[OPE-L:4333] Re: Re: SV, labour and machines

From: Steve Keen (s.keen@uws.edu.au)
Date: Sat Oct 28 2000 - 09:50:47 EDT


Hi Andy,

Thanks for the reply--I am enjoying our exchange, so don't take the
following the wrong way -:), but I'll use a riposte to your argument which
Marx himself used against Ricardo:

Summarising Ricardo, Marx says that in Ricardo's system:

"The *value of labour* is therefore determined by the *means of
subsistence* which, in a given society, are traditionally *necessary* for
the maintenance and reproduction of the labourers.
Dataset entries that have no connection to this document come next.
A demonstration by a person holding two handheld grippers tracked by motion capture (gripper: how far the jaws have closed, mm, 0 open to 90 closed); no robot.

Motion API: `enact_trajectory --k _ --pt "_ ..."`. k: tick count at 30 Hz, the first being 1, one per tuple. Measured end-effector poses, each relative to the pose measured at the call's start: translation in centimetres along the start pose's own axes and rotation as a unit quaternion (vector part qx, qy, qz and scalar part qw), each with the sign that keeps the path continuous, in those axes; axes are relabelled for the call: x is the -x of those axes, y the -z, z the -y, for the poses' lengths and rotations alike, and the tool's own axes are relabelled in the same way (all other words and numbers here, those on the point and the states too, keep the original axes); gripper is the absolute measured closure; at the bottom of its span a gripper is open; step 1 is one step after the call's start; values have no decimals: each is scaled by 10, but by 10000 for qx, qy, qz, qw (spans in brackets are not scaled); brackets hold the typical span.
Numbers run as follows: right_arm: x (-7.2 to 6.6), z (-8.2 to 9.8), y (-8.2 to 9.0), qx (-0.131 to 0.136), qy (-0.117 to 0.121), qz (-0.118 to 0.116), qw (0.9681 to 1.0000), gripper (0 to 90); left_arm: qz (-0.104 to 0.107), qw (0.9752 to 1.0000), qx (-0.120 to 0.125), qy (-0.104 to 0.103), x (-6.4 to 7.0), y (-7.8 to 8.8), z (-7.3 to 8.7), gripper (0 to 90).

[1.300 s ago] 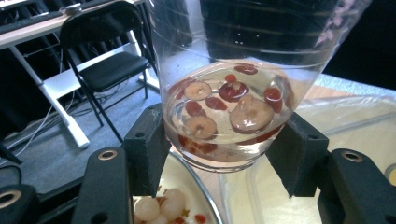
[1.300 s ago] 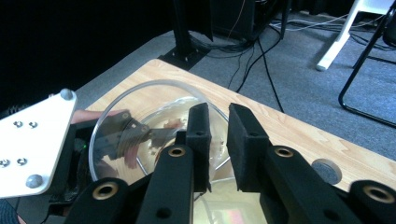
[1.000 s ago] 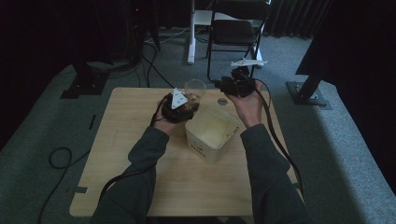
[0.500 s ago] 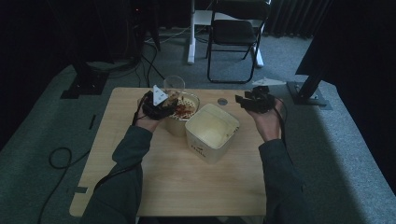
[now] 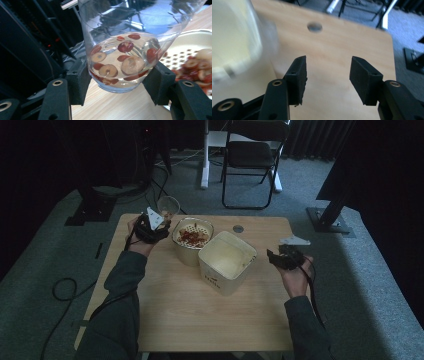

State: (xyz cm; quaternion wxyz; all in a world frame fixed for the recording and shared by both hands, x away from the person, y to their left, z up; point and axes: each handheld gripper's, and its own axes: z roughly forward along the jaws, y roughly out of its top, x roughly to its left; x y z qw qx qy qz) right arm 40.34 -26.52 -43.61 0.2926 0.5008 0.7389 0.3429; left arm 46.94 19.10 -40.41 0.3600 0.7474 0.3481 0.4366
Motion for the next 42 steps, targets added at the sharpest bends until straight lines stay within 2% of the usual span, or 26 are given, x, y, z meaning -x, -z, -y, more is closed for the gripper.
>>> enact_trajectory --k 4,7,11,14,17,22,28,30,31,32,37,38,40,42 --pt "-4 35 -13 -273 -157 -8 9995 449 -187 9993 -129 -291 -4 -1 1 423" --pt "-8 59 -21 -446 -260 -48 9987 446 -344 9984 -199 -399 -8 -2 1 422" --pt "-14 86 -29 -563 -382 -110 9976 442 -629 9954 -300 -651 -12 -4 2 423" --pt "-18 98 -32 -610 -337 -28 9976 440 -779 9917 -395 -947 -12 -6 1 423" --pt "-19 106 -33 -658 -281 4 9974 433 -913 9860 -518 -1298 -10 -8 -1 423" --pt "-19 110 -32 -601 -361 -57 9975 415 -1029 9784 -635 -1674 -8 -12 -4 423" --pt "-17 116 -31 -436 -447 -199 9978 391 -1150 9674 -730 -2135 -5 -15 -6 423" --pt "-17 117 -30 -430 -425 -234 9979 378 -1216 9619 -761 -2328 -4 -15 -6 423" --pt "-17 117 -30 -435 -409 -250 9979 370 -1216 9619 -761 -2328 -4 -15 -6 423" --pt "-17 117 -30 -435 -398 -256 9979 365 -1249 9563 -827 -2511 -5 -15 -8 423" --pt "-18 117 -30 -440 -385 -278 9979 353 -1363 9419 -951 -2918 -4 -17 -10 423" --pt "-18 117 -30 -441 -387 -278 9979 351 -1391 9380 -982 -3018 -3 -17 -11 423" --pt "-18 117 -30 -445 -382 -291 9979 342 -1430 9323 -986 -3172 -2 -18 -11 423" --pt "-18 117 -30 -448 -379 -293 9978 340 -1439 9282 -1004 -3282 0 -19 -12 423"
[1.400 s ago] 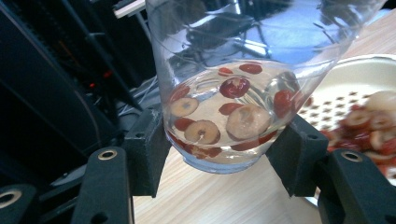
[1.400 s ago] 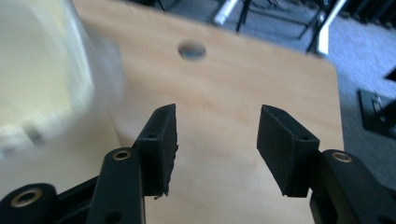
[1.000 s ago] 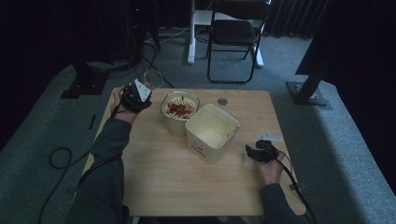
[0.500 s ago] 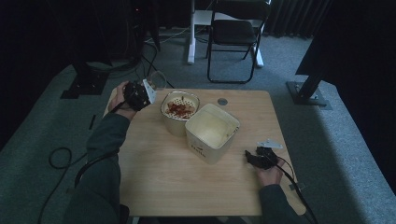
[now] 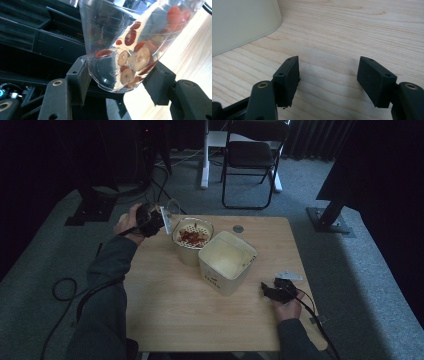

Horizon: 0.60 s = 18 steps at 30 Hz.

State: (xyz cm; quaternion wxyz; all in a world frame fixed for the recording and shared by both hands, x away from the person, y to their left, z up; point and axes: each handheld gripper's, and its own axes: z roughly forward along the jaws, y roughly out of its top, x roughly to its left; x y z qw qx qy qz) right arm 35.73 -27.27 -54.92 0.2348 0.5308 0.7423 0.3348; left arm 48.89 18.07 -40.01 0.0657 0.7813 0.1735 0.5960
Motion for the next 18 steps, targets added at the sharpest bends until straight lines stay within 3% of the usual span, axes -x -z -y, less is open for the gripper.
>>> enact_trajectory --k 13,18 --pt "0 0 0 -1 1 -9 10000 339 -64 9991 -63 -408 2 -2 -9 424" --pt "-1 0 0 0 8 -20 10000 339 -92 9989 -71 -464 1 -2 -11 424"
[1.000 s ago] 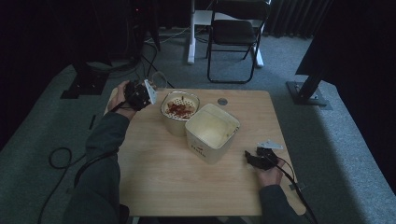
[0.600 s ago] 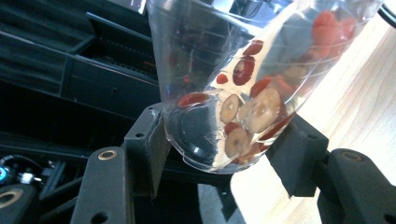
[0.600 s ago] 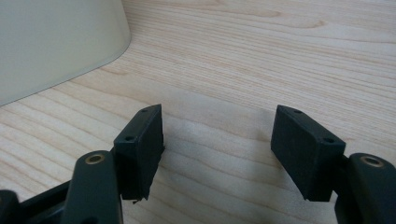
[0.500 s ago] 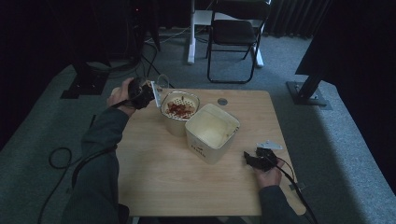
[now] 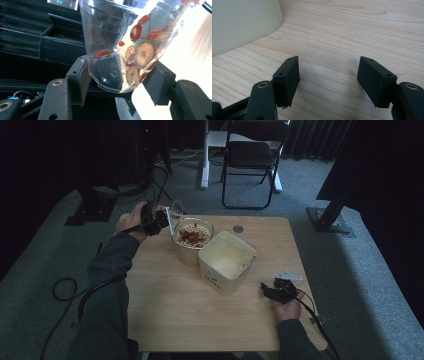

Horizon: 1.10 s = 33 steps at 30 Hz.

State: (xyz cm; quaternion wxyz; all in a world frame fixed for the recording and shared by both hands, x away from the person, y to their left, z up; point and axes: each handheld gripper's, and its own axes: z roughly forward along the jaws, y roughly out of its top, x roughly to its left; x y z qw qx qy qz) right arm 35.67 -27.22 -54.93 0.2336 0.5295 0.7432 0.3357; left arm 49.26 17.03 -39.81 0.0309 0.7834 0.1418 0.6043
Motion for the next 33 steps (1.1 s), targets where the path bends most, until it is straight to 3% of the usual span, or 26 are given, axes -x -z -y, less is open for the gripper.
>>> enact_trajectory --k 12,22,27,29,33 --pt "0 0 0 -2 9 -12 10000 339 -74 9995 -55 -315 -1 0 -3 425" --pt "0 0 0 -2 9 -13 10000 339 -217 9949 -157 -977 -7 1 -10 426" --pt "0 0 0 -2 7 -13 10000 339 -370 9895 -193 -1383 -9 4 -17 426" --pt "0 0 0 -2 8 -14 10000 337 -456 9861 -202 -1585 -9 4 -21 426" --pt "0 0 0 -3 15 -18 10000 336 -632 9768 -224 -2036 -9 6 -26 427"
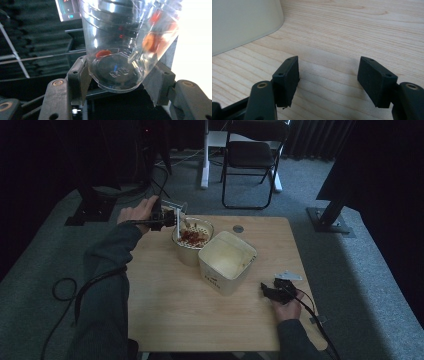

But why? By what law is the *value of labour* determined in this way?

Ricardo has in fact no answer, other than --- the law of supply and demand
--- He determines *value* here, in one of the basic propositions of the
whole system, by *demand and supply*---as Say notes with malicious
pleasure." TSV II, p. 400.

Marx is also adamant that one has to have a logico-historical argument as
to why labour embodied differs from labour commanded; you can't merely take
it as a premise:

"Ricardo starts out from the actual fact of capitalist production. The
value of labour is smaller than the value of the product which it
creates... The excess of the value of the product *over* the value of the
wages is the surplus-value... For him, it is a fact, that the value of the
product is greater than the value of the wages. How this fact arises,
remains unclear. The total working-day *is greater* than that part of the
working day which is required for the production of wages. Why? That does
not emerge." TSV II,  pp. 405-06.

So Marx scoffs at the idea that "supply and demand" could be behind the
divergence which exists between the use-value and exchange-value of the
labourer, which in his system is the (or in my argument, a) source of
surplus-value. I therefore hardly think that Marx could or would avail
himself of the proposition that supply and demand would cause the use-value
and exchange-value of a machine to be equalised.

Marx put the incommensurability of use-value and exchange-value as a
general phenomenon which applied to all commodities in capitalism, and used
a logico-historical argument as to why this incommensurability exists. It
therefore applies to all inputs the capitalist purchases, not just labour.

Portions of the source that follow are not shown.